From 706ea7dd40ba60a98dea5f37695d143d91c98b6c Mon Sep 17 00:00:00 2001
From: Shashank Rajput <144760128+ShashankMosaicML@users.noreply.github.com>
Date: Fri, 2 Feb 2024 18:22:44 -0800
Subject: [PATCH] Refactoring the function to accept list of metric names
 instead of a dictionary of metrics. (#938)

* ..

* undoing prev commit

* Refactoring the  function to accept list of metric names instead of dictionary

* ..

* ..

* ..

* ..
---
 llmfoundry/utils/builders.py | 4 +---
 scripts/eval/eval.py         | 3 ++-
 scripts/train/train.py       | 3 ++-
 tests/utils/test_builders.py | 8 +-------
 4 files changed, 6 insertions(+), 12 deletions(-)
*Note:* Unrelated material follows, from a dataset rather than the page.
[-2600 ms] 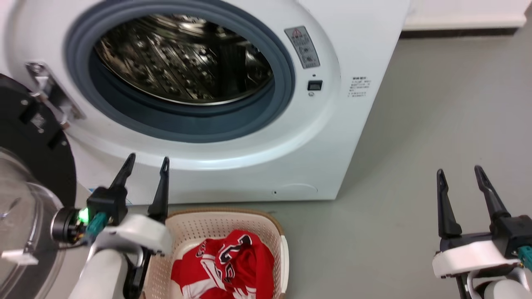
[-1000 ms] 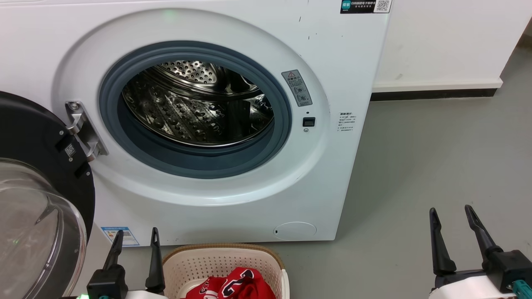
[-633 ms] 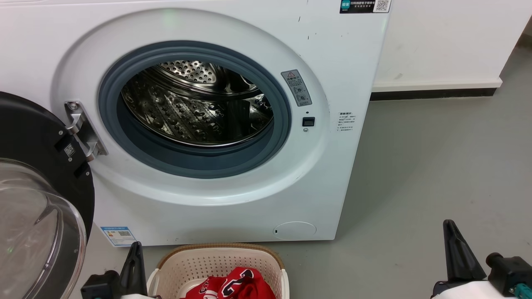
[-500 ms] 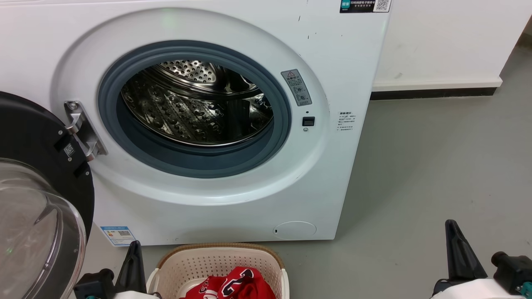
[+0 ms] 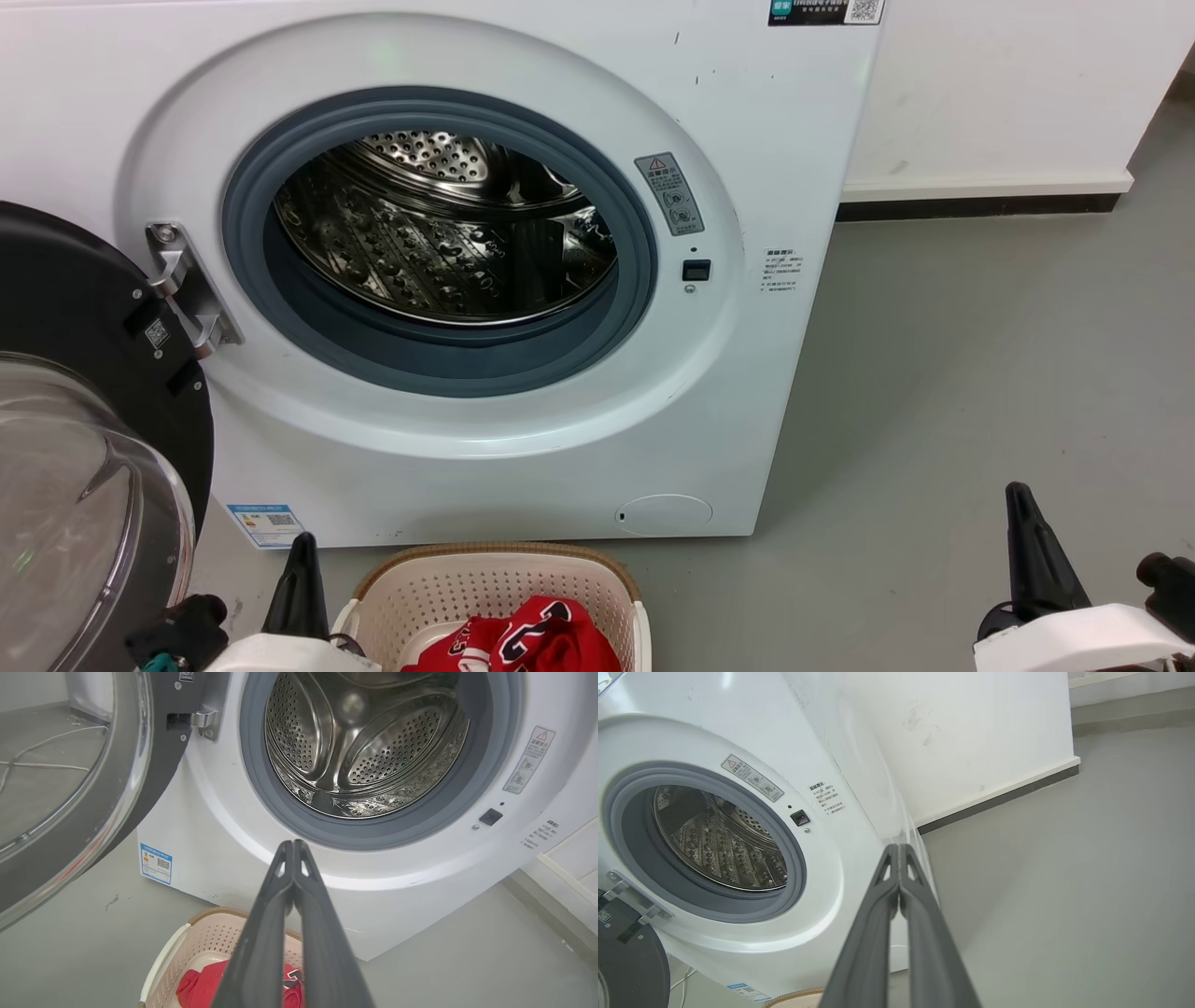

diff --git a/llmfoundry/utils/builders.py b/llmfoundry/utils/builders.py
index 457f146986..49d4eff1cb 100644
--- a/llmfoundry/utils/builders.py
+++ b/llmfoundry/utils/builders.py
@@ -28,7 +28,6 @@
 from omegaconf import DictConfig, ListConfig
 from omegaconf import OmegaConf as om
 from torch.optim.optimizer import Optimizer
-from torchmetrics import Metric
 from transformers import AutoTokenizer, PreTrainedTokenizerBase
 
 from llmfoundry.callbacks import (AsyncEval, EvalGauntlet, FDiffMetrics,
@@ -108,9 +107,8 @@ def build_eval_loaders(
 
 def add_metrics_to_eval_loaders(
     evaluators: List[Evaluator],
-    metrics: Dict[str, Metric],
+    metric_names: List[str],
 ) -> List[Evaluator]:
-    metric_names = list(metrics.keys())
     eval_loaders, other_evaluators = [], []
     for evaluator in evaluators:
         if evaluator.metric_names == []:
diff --git a/scripts/eval/eval.py b/scripts/eval/eval.py
index fb4b75ec31..303f1bd6bc 100644
--- a/scripts/eval/eval.py
+++ b/scripts/eval/eval.py
@@ -184,7 +184,8 @@ def evaluate_model(
     # Now add the eval metrics
     if eval_loader_config is not None:
         train_metrics = composer_model.get_metrics(is_train=True)
-        evaluators = add_metrics_to_eval_loaders(evaluators, train_metrics)
+        evaluators = add_metrics_to_eval_loaders(evaluators,
+                                                 list(train_metrics.keys()))
 
     if eval_gauntlet_df is None and eval_gauntlet_callback is not None:
         eval_gauntlet_df = pd.DataFrame(
diff --git a/scripts/train/train.py b/scripts/train/train.py
index fe69a87422..dbaaf13ebc 100644
--- a/scripts/train/train.py
+++ b/scripts/train/train.py
@@ -544,7 +544,8 @@ def main(cfg: DictConfig) -> Trainer:
     # Now add the eval metrics
     if eval_loader_config is not None and not use_async_eval:
         train_metrics = model.get_metrics(is_train=True)
-        evaluators = add_metrics_to_eval_loaders(evaluators, train_metrics)
+        evaluators = add_metrics_to_eval_loaders(evaluators,
+                                                 list(train_metrics.keys()))
 
     # Build the Trainer
     log.info('Building trainer...')
diff --git a/tests/utils/test_builders.py b/tests/utils/test_builders.py
index b35e053c5d..08c3504491 100644
--- a/tests/utils/test_builders.py
+++ b/tests/utils/test_builders.py
@@ -335,13 +335,7 @@ def test_add_metrics_to_eval_loaders():
         )
     ]
 
-    new_evaluators = add_metrics_to_eval_loaders(
-        evaluators,
-        {
-            'new1': 'foo',
-            'new2': 'bar'
-        },  # type: ignore
-    )
+    new_evaluators = add_metrics_to_eval_loaders(evaluators, ['new1', 'new2'])
     assert len(new_evaluators) == 3
 
     assert new_evaluators[0].label == 'second'